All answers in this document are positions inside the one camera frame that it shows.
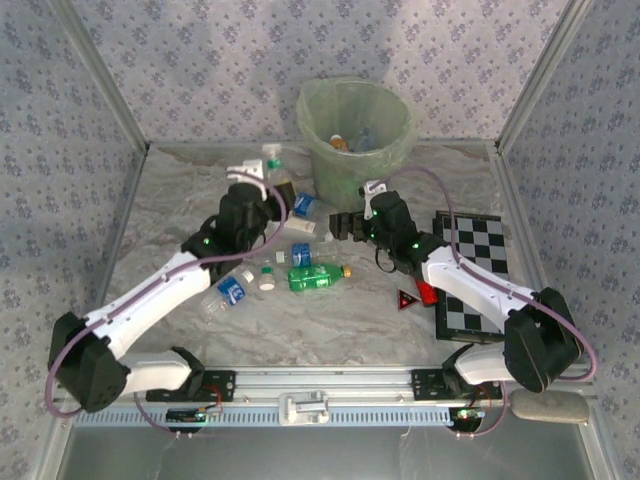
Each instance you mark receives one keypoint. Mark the small circuit board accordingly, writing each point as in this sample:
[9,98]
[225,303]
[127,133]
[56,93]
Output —
[185,415]
[467,414]

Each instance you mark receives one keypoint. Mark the blue label bottle white cap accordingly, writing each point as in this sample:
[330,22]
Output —
[231,291]
[305,205]
[301,254]

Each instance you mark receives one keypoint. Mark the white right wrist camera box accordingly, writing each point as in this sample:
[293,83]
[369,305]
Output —
[372,189]

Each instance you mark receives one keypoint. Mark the red glitter tube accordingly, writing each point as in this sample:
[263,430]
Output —
[427,295]

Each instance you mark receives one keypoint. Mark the red black triangle badge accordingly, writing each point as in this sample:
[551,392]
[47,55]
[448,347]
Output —
[407,301]

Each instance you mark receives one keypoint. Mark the black grey chessboard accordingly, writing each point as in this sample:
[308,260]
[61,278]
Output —
[492,235]

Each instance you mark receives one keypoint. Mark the aluminium mounting rail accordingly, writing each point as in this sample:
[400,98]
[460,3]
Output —
[320,382]

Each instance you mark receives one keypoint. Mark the pale blue label bottle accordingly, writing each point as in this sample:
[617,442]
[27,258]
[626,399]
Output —
[365,140]

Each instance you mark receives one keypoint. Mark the red label orange drink bottle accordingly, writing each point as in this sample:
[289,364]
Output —
[341,144]

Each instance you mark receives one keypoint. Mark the grey oval pad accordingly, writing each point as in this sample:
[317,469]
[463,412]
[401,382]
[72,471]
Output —
[555,410]

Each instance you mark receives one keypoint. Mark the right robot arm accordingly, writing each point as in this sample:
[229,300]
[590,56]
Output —
[530,345]

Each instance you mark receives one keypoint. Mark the aluminium frame post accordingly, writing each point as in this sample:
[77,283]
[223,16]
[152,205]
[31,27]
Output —
[541,75]
[105,75]

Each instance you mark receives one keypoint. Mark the clear bottle green white cap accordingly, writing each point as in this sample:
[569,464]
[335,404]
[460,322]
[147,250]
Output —
[274,165]

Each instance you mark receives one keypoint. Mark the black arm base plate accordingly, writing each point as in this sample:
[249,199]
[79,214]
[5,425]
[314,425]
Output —
[225,385]
[425,385]

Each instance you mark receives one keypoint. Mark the small white green bottle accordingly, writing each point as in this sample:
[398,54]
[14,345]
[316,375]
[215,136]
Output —
[267,284]

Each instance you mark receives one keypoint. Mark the pale green plastic bin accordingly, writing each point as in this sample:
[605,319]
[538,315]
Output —
[350,190]

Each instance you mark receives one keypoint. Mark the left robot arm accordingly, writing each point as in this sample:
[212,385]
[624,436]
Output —
[150,300]

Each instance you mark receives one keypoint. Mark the green translucent bin liner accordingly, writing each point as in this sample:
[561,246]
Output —
[306,117]

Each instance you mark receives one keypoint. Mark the aluminium side rail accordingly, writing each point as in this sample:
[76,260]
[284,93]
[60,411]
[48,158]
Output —
[128,200]
[517,200]

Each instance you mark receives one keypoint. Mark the stout green bottle yellow cap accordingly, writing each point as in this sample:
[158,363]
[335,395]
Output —
[312,277]

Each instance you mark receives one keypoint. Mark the white rectangular box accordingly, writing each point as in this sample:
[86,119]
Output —
[302,226]

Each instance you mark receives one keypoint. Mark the white latch bracket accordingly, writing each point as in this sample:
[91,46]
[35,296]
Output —
[302,407]

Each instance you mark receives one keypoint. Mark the metal sheet panel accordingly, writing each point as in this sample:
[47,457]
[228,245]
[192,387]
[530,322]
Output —
[320,455]

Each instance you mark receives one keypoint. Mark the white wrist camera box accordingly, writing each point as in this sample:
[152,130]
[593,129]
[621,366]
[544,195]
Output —
[245,172]
[372,189]

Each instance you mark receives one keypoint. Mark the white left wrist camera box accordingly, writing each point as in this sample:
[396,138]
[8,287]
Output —
[245,172]

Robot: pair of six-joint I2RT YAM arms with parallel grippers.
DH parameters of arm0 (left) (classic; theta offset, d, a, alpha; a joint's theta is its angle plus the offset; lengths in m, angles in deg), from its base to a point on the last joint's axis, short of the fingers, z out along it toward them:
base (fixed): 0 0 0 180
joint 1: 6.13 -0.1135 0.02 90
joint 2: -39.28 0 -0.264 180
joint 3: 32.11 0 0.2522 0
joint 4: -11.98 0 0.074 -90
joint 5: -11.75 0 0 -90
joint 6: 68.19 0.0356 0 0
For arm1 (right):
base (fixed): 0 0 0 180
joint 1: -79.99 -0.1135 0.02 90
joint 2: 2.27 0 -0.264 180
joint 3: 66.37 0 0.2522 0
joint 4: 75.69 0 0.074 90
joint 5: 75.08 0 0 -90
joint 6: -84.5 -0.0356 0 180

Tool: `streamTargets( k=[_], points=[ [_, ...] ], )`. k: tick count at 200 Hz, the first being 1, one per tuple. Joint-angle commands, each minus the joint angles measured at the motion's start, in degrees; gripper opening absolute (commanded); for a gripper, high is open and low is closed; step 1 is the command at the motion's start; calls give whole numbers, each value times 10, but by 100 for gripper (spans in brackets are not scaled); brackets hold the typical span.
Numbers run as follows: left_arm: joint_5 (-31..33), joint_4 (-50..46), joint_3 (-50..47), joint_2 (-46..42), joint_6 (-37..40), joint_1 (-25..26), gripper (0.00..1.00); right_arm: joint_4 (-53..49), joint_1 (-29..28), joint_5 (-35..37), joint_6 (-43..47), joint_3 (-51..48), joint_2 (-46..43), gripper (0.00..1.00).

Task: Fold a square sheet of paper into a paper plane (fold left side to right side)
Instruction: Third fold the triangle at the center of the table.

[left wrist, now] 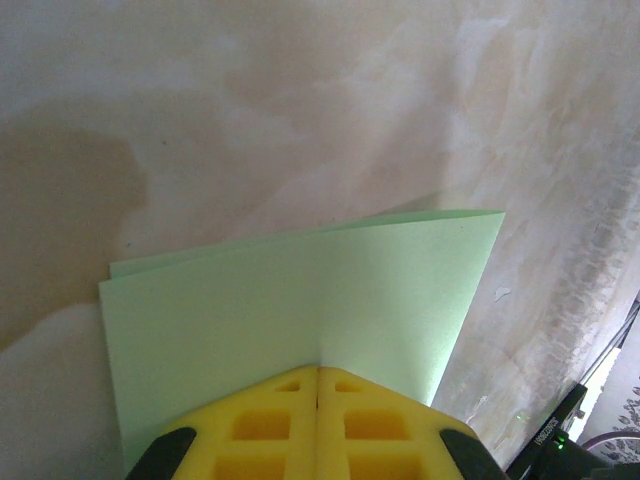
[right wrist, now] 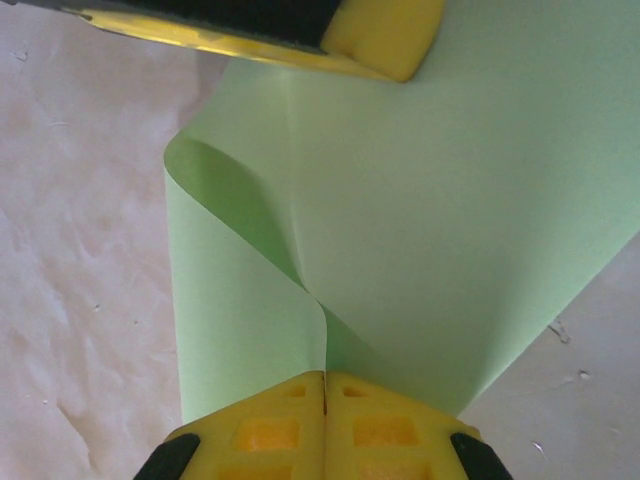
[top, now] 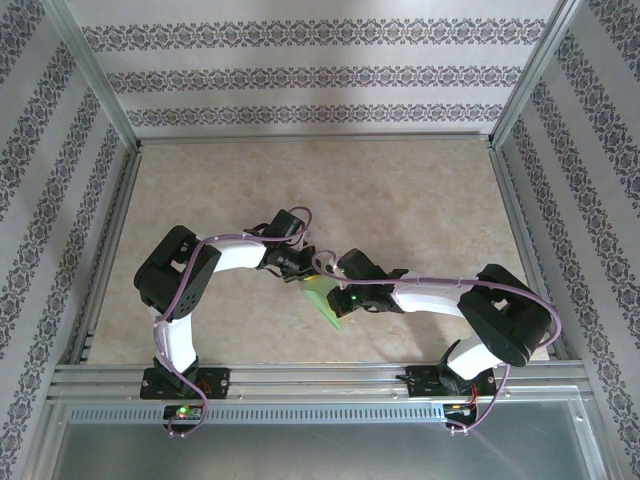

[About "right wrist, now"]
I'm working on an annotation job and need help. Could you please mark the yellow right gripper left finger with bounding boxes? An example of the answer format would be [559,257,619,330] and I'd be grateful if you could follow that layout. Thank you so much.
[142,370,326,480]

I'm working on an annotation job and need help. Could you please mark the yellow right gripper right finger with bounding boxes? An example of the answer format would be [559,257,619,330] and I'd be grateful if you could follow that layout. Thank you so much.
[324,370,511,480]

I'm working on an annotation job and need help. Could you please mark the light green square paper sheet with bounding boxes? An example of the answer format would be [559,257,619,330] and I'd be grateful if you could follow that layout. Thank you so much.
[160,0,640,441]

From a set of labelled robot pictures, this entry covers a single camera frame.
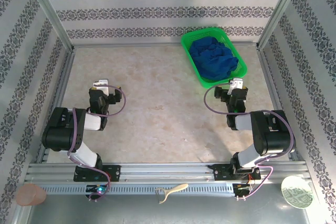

::::::::

WHAT THE EXERCISE ASKS: Omit the pictures and set down the records exactly.

RESPONSE:
All answers in this document are positions inside the one camera frame that it shows.
Each instance you mark receives one keypoint. Mark the small circuit board accordingly, writing each point as in this sample:
[9,98]
[225,303]
[127,133]
[56,93]
Output —
[185,415]
[467,414]

Each instance you mark receives one keypoint. Mark the blue label bottle white cap accordingly, writing each point as in this sample:
[330,22]
Output —
[231,291]
[305,205]
[301,254]

Each instance you mark receives one keypoint. Mark the white right wrist camera box accordingly, writing each point as in this sample:
[293,83]
[369,305]
Output —
[372,189]

Each instance you mark receives one keypoint. Mark the red glitter tube accordingly, writing each point as in this sample:
[263,430]
Output —
[427,295]

Each instance you mark receives one keypoint. Mark the red black triangle badge accordingly, writing each point as in this sample:
[551,392]
[47,55]
[448,347]
Output —
[407,301]

Each instance you mark receives one keypoint. Mark the black grey chessboard accordingly, writing each point as in this sample:
[308,260]
[61,278]
Output —
[492,235]

Each instance you mark receives one keypoint. Mark the aluminium mounting rail accordingly, writing each point as in this sample:
[400,98]
[460,3]
Output —
[320,382]

Each instance you mark receives one keypoint. Mark the pale blue label bottle accordingly, writing each point as in this sample:
[617,442]
[27,258]
[626,399]
Output —
[365,140]

Each instance you mark receives one keypoint. Mark the red label orange drink bottle accordingly, writing each point as in this sample:
[289,364]
Output —
[341,144]

Each instance you mark receives one keypoint. Mark the grey oval pad accordingly, writing each point as in this sample:
[317,469]
[463,412]
[401,382]
[72,471]
Output —
[555,410]

Each instance you mark receives one keypoint. Mark the right robot arm accordingly, writing each point as in this sample:
[229,300]
[590,56]
Output —
[530,345]

Each instance you mark receives one keypoint. Mark the aluminium frame post accordingly, writing each point as in this sample:
[77,283]
[223,16]
[152,205]
[31,27]
Output —
[541,75]
[105,75]

Each instance you mark receives one keypoint. Mark the clear bottle green white cap accordingly, writing each point as in this sample:
[569,464]
[335,404]
[460,322]
[147,250]
Output —
[274,165]

Each instance you mark receives one keypoint. Mark the black arm base plate accordingly, writing each point as in this sample:
[249,199]
[79,214]
[5,425]
[314,425]
Output —
[225,385]
[425,385]

Each instance you mark receives one keypoint. Mark the small white green bottle accordingly, writing each point as in this sample:
[398,54]
[14,345]
[316,375]
[215,136]
Output —
[267,284]

Each instance you mark receives one keypoint. Mark the pale green plastic bin accordingly, writing each point as in this sample:
[605,319]
[538,315]
Output —
[350,190]

Each instance you mark receives one keypoint. Mark the left robot arm accordingly, writing each point as in this sample:
[212,385]
[624,436]
Output —
[150,300]

Each instance you mark receives one keypoint. Mark the green translucent bin liner accordingly, writing each point as in this sample:
[561,246]
Output —
[306,117]

Each instance you mark receives one keypoint. Mark the aluminium side rail accordingly, writing each point as in this sample:
[76,260]
[284,93]
[60,411]
[48,158]
Output —
[128,200]
[517,200]

Each instance you mark receives one keypoint. Mark the stout green bottle yellow cap accordingly, writing each point as in this sample:
[158,363]
[335,395]
Output —
[312,277]

Each instance you mark receives one keypoint. Mark the white rectangular box accordingly, writing each point as in this sample:
[86,119]
Output —
[302,226]

Each instance you mark receives one keypoint. Mark the white latch bracket accordingly, writing each point as in this sample:
[91,46]
[35,296]
Output —
[302,407]

Each instance you mark receives one keypoint. Mark the metal sheet panel accordingly, writing each point as in this sample:
[47,457]
[228,245]
[192,387]
[530,322]
Output —
[320,455]

Each instance you mark receives one keypoint. Mark the white wrist camera box accordingly, writing each point as in this sample:
[152,130]
[593,129]
[621,366]
[544,195]
Output —
[245,172]
[372,189]

Each instance you mark receives one keypoint. Mark the white left wrist camera box accordingly, writing each point as in this sample:
[396,138]
[8,287]
Output —
[245,172]

Robot: pair of six-joint I2RT YAM arms with parallel grippers.
DH parameters of arm0 (left) (classic; theta offset, d, a, alpha; a joint's theta is its angle plus the offset; lengths in m, angles in deg), from its base to a point on the last joint's axis, short of the fingers, z out along it toward them:
base (fixed): 0 0 0 180
joint 1: 6.13 -0.1135 0.02 90
joint 2: -39.28 0 -0.264 180
joint 3: 32.11 0 0.2522 0
joint 4: -11.98 0 0.074 -90
joint 5: -11.75 0 0 -90
joint 6: 68.19 0.0356 0 0
For arm1 (right):
base (fixed): 0 0 0 180
joint 1: -79.99 -0.1135 0.02 90
joint 2: 2.27 0 -0.264 180
joint 3: 66.37 0 0.2522 0
joint 4: 75.69 0 0.074 90
joint 5: 75.08 0 0 -90
joint 6: -84.5 -0.0356 0 180

Tool: `streamTargets( k=[_], points=[ [_, ...] ], )`. k: tick count at 200 Hz, the first being 1, one per tuple. Joint-angle commands, each minus the joint angles measured at the motion's start, in degrees; gripper opening absolute (commanded); for a gripper, high is open and low is closed; step 1 is the command at the motion's start; calls give whole numbers, each value times 10, but by 100 for gripper (spans in brackets are not scaled); brackets hold the typical span.
Numbers run as follows: left_arm: joint_5 (-31..33), joint_4 (-50..46), joint_3 (-50..47), joint_2 (-46..42), joint_6 (-37..40), joint_1 (-25..26), gripper (0.00..1.00); right_arm: joint_4 (-53..49), joint_1 (-29..28), joint_5 (-35..37), joint_6 (-43..47), joint_3 (-51..48), joint_2 (-46..43), gripper (0.00..1.00).

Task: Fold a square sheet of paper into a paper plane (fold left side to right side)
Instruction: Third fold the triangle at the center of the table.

[left wrist, now] 
[right wrist, now] 
[top, now] 

[About "right wrist, now"]
I'm working on an annotation job and need help. Could you please mark the yellow right gripper left finger with bounding boxes? An example of the answer format would be [559,257,619,330] and I'd be grateful if you could follow that layout. Thank you so much.
[142,370,326,480]

I'm working on an annotation job and need help. Could you please mark the yellow right gripper right finger with bounding boxes? An example of the answer format would be [559,257,619,330] and I'd be grateful if you could follow that layout. Thank you so much.
[324,370,511,480]

I'm working on an annotation job and need help. Could you please mark the light green square paper sheet with bounding boxes? An example of the answer format would be [559,257,619,330] and I'd be grateful if you could follow that layout. Thank you so much.
[160,0,640,441]

From a set of labelled robot pictures, this entry covers a single camera frame.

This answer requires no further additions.